Ph.D., Indiana University
Ivo Jansen is an Associate Professor of Accounting, and has been at the Rutgers School of Business | Camden since 2007. He received his B.A. in business economics from the Hogeschool voor Economische Studies in Rotterdam, the Netherlands; his M.B.A. from Loyola University in Chicago; and his Ph.D. in accounting from Indiana University in 2001. His research focuses on valuation, earnings management, trading volume and mergers & acquisitions. It has been published in journals such as Contemporary Accounting Research, Journal of Financial Economics, Financial Analysts Journal, and Journal of Accounting and Public Policy, among others.

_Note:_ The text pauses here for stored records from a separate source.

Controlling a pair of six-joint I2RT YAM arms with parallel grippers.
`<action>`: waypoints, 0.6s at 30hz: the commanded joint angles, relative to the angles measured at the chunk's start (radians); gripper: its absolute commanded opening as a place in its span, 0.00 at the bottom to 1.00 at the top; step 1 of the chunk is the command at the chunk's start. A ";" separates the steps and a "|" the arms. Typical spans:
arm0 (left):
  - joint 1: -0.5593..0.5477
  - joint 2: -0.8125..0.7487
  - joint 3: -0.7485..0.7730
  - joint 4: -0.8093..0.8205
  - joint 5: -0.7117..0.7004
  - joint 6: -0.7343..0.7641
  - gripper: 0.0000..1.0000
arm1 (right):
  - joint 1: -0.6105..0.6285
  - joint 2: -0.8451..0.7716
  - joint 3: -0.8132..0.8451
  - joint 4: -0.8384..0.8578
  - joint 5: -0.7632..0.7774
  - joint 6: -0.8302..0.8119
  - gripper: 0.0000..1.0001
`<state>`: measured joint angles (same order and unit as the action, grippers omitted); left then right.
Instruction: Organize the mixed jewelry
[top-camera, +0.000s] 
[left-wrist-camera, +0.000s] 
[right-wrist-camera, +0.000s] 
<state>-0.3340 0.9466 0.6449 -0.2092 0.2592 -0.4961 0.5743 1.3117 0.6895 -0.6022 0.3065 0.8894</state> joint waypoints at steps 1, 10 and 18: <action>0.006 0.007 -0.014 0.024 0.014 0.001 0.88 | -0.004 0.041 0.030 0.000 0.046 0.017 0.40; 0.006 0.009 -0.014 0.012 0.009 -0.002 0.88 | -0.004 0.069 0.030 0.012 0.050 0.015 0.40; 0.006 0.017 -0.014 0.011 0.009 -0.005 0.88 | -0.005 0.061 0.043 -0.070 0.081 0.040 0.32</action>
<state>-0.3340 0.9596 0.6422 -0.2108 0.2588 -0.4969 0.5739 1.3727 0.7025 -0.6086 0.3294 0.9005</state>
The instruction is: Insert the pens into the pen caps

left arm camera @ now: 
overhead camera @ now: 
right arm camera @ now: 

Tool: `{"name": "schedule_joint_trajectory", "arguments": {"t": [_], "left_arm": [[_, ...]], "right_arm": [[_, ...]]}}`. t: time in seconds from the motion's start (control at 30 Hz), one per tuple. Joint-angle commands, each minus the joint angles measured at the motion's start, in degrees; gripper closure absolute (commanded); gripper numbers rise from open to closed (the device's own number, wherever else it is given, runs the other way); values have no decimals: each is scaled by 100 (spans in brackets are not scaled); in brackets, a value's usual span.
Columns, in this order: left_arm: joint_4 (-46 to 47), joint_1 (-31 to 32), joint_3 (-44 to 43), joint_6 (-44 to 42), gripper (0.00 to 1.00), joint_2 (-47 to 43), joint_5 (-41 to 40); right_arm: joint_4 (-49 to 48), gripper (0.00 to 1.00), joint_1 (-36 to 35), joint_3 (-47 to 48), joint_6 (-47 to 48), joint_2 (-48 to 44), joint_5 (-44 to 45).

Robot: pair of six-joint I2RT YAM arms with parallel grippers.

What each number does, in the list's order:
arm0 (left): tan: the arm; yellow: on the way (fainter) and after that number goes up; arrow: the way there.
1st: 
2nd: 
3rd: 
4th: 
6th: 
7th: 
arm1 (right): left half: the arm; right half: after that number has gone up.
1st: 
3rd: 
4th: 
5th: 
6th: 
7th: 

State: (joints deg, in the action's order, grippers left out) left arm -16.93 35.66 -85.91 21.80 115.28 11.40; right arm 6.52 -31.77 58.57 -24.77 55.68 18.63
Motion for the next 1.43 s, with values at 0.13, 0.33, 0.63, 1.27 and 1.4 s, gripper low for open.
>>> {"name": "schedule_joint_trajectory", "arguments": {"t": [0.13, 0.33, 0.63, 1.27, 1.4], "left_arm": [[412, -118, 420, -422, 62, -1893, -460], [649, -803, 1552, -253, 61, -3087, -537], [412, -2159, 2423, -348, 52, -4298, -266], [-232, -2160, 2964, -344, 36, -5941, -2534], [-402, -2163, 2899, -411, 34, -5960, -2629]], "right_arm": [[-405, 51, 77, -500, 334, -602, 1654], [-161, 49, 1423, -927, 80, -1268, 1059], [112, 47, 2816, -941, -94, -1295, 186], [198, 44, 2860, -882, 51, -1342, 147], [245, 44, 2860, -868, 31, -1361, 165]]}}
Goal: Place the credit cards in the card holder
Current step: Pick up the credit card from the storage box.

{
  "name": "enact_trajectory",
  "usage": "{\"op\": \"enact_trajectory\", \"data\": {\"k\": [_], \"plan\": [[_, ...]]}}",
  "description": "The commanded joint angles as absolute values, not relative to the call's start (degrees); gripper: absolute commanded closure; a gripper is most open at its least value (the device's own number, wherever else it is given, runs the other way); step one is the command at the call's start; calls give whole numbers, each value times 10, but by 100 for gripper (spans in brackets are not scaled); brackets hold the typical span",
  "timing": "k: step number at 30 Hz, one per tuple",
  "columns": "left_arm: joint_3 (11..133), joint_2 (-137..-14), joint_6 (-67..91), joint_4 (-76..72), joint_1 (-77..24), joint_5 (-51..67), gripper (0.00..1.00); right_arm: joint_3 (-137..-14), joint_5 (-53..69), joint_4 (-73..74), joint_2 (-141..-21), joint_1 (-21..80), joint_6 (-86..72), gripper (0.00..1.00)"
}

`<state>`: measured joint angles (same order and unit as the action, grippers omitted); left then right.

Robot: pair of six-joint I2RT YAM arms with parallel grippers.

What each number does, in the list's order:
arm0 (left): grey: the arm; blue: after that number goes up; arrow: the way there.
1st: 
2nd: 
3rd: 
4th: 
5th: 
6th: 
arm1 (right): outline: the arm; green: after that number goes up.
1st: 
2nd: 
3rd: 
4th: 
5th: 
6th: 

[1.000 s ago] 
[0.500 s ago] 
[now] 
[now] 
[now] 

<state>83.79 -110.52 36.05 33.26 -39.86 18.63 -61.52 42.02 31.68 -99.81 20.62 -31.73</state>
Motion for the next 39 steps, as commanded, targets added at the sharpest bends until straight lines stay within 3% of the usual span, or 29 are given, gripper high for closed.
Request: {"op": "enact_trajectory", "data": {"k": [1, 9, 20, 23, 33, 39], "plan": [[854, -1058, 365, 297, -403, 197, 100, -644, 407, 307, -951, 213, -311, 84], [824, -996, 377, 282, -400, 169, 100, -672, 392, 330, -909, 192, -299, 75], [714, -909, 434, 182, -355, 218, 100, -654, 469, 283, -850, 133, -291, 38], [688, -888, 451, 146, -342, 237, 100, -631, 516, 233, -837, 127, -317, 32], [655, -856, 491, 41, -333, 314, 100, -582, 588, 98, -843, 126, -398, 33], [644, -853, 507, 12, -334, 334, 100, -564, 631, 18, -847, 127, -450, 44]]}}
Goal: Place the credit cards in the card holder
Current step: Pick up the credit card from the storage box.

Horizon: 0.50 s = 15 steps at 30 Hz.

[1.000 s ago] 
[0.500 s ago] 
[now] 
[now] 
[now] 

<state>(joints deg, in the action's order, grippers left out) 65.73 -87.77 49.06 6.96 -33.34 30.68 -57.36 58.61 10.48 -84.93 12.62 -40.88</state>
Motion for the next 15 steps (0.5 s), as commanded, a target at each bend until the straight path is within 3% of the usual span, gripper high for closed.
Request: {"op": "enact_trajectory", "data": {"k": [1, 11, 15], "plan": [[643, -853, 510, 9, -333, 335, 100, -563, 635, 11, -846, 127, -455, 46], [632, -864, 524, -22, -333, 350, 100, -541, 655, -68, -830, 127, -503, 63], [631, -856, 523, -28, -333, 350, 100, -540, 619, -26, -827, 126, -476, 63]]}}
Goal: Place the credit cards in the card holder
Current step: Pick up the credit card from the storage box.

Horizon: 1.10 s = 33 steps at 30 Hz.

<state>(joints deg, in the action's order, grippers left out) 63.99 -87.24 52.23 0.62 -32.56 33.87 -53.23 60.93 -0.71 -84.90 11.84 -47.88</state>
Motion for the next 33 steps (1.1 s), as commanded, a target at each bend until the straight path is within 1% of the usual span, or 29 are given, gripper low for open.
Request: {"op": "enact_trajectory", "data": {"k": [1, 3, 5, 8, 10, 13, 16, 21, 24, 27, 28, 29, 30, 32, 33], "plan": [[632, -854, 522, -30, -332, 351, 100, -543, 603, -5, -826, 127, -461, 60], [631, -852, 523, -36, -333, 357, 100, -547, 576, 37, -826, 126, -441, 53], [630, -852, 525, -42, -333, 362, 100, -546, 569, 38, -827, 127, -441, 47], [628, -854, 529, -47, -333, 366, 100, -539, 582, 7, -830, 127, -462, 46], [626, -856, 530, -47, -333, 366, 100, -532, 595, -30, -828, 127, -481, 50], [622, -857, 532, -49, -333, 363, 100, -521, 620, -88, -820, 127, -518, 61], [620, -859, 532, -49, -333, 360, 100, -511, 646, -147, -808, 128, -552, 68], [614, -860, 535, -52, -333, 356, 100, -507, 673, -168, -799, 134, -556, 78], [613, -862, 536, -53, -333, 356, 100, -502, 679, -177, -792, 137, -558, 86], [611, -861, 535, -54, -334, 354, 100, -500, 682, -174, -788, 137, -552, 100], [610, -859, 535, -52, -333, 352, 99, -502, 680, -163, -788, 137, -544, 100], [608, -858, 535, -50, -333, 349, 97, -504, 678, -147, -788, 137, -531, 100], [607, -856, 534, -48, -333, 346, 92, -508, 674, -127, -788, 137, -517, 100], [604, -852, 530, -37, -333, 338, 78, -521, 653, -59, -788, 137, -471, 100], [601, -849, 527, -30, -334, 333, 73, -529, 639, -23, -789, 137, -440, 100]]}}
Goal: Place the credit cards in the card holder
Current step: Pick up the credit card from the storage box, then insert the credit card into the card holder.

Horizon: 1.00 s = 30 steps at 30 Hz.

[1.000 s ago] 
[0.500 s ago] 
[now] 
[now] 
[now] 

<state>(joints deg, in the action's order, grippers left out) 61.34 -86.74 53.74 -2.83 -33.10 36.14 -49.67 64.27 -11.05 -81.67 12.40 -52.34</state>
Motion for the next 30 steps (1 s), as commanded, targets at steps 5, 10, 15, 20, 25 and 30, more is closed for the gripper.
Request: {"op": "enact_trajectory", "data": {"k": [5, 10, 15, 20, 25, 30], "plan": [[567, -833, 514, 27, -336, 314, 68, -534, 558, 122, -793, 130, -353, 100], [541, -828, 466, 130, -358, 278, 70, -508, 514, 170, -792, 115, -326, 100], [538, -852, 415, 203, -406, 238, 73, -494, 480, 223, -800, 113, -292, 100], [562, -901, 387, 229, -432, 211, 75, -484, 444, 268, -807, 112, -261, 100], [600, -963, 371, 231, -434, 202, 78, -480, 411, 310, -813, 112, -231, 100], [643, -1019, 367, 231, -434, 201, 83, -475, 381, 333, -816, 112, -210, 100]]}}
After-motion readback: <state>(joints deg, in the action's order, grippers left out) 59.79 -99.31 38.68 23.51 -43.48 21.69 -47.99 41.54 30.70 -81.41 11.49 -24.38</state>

Professor Jansen teaches financial accounting in the undergraduate, MBA, and the professional graduate programs. He has received Superior Achievement Awards for Teaching in the Rutgers School of Business; the Chancellor’s Teaching Excellence Award on the Camden campus; and The Presidential Fellowship for Teaching Excellence and The Warren I. Susman Award for Excellence in Teaching at the university level.
Research Interests: Financial Statements Analysis; Valuation; Earnings Management; Mergers & Acquisitions; Trading Volume
- “Fear and greed: a returns-based trading strategy around earnings announcements,” with Andrei Nikiforov, The Journal of Portfolio Management 42 (4), 2016: 88-95.
- “Trading volume around announcements of mergers and acquisitions,” Applied Economics Letters 22 (15), 2015, 1204-1208.
- “A diagnostic for earnings management using changes in asset turnover and profit margin,” with Teri L. Yohn and Sundaresh Ramnath,Contemporary Accounting Research 29 (1), 2012, 221-251.
- “Cashing in on managerial malfeasance: A trading strategy around forecasted executive stock option grants,” with Lee W. Sanning, Financial Analysts Journal 66 (5), 2010, 85-93.
- “Diversification to mitigate expropriation in the tobacco industry,” with Messod D. Beneish, Melissa F. Lewis and Nathan V. Stuart, Journal of Financial Economics 89 (1), 2008, 136-157.
- “Do auditor resignations convey private information about continuing audit clients?” with Messod D. Beneish, Patrick E. Hopkins, and Roger D. Martin, Journal of Accounting and Public Policy 24 (5), 2005, 357-390.